Mr. Bluestone is an adjunct professor of law at St. John’s University College of Law, teaching Legal Malpractice.  Mr. Bluestone has argued legal malpractice cases in the Second Circuit, in the New York State Court of Appeals, each of the four New York Appellate Divisions, in all four of  the U.S. District Courts of New York and in Supreme Courts all over the state.  He has also been admitted pro haec vice in the states of Connecticut, New Jersey and Florida and was formally admitted to the US District Court of Connecticut and to its Bankruptcy Court all for legal malpractice matters.

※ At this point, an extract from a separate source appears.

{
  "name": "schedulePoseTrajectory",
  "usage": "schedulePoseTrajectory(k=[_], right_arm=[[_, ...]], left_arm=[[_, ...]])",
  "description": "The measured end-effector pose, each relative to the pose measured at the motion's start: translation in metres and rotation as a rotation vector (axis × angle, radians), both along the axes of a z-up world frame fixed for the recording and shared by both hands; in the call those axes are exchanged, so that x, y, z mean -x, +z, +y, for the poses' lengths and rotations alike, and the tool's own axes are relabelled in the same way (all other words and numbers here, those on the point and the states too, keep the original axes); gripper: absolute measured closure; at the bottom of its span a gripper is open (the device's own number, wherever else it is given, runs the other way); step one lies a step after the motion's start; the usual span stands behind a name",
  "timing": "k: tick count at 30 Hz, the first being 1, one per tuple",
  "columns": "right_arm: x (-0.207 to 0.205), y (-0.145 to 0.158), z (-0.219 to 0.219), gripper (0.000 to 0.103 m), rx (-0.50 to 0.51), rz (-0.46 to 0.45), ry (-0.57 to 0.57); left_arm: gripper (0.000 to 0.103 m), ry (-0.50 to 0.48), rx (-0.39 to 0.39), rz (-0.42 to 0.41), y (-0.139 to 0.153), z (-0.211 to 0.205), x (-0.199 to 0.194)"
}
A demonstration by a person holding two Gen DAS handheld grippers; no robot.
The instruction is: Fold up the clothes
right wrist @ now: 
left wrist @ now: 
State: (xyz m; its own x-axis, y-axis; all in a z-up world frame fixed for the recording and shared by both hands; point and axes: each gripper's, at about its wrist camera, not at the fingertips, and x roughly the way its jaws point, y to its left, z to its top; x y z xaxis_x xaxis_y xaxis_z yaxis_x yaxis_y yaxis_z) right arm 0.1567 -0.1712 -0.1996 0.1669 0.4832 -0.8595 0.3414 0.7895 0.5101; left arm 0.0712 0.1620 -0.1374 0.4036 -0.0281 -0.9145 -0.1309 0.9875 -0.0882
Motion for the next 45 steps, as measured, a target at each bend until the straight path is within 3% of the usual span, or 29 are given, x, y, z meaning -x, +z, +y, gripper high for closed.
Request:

He has been retained by U.S. Trustees in legal malpractice cases from Bankruptcy Courts, and has represented municipalities, insurance companies, hedge funds, communications companies and international manufacturing firms. Mr. Bluestone regularly lectures in CLEs on legal malpractice.

Based upon his professional experience Bluestone was named a Diplomate and was Board Certified by the American Board of Professional Liability Attorneys in 2008 in Legal Malpractice. He remains Board Certified.  He was admitted to The Best Lawyers in America from 2012-2019.  He has been featured in Who’s Who in Law since 1993.

In the last years, Mr. Bluestone has been featured for two particularly noteworthy legal malpractice cases.  The first was a settlement of an $11.9 million dollar default legal malpractice case of Yeo v. Kasowitz, Benson, Torres & Friedman which was reported in the NYLJ on August 15, 2016. Most recently, Mr. Bluestone obtained a rare plaintiff’s verdict in a legal malpractice case on behalf of the City of White Plains v. Joseph Maria, reported in the NYLJ on February 14, 2017. It was the sole legal malpractice jury verdict in the State of New York for 2017.

Bluestone has been at the forefront of the development of legal malpractice principles and has contributed case law decisions, writing and lecturing which have been recognized by his peers.  He is regularly mentioned in academic writing, and his past cases are often cited in current legal malpractice decisions. He is recognized for his ample writings on Judiciary Law § 487, a 850 year old statute deriving from England which relates to attorney deceit.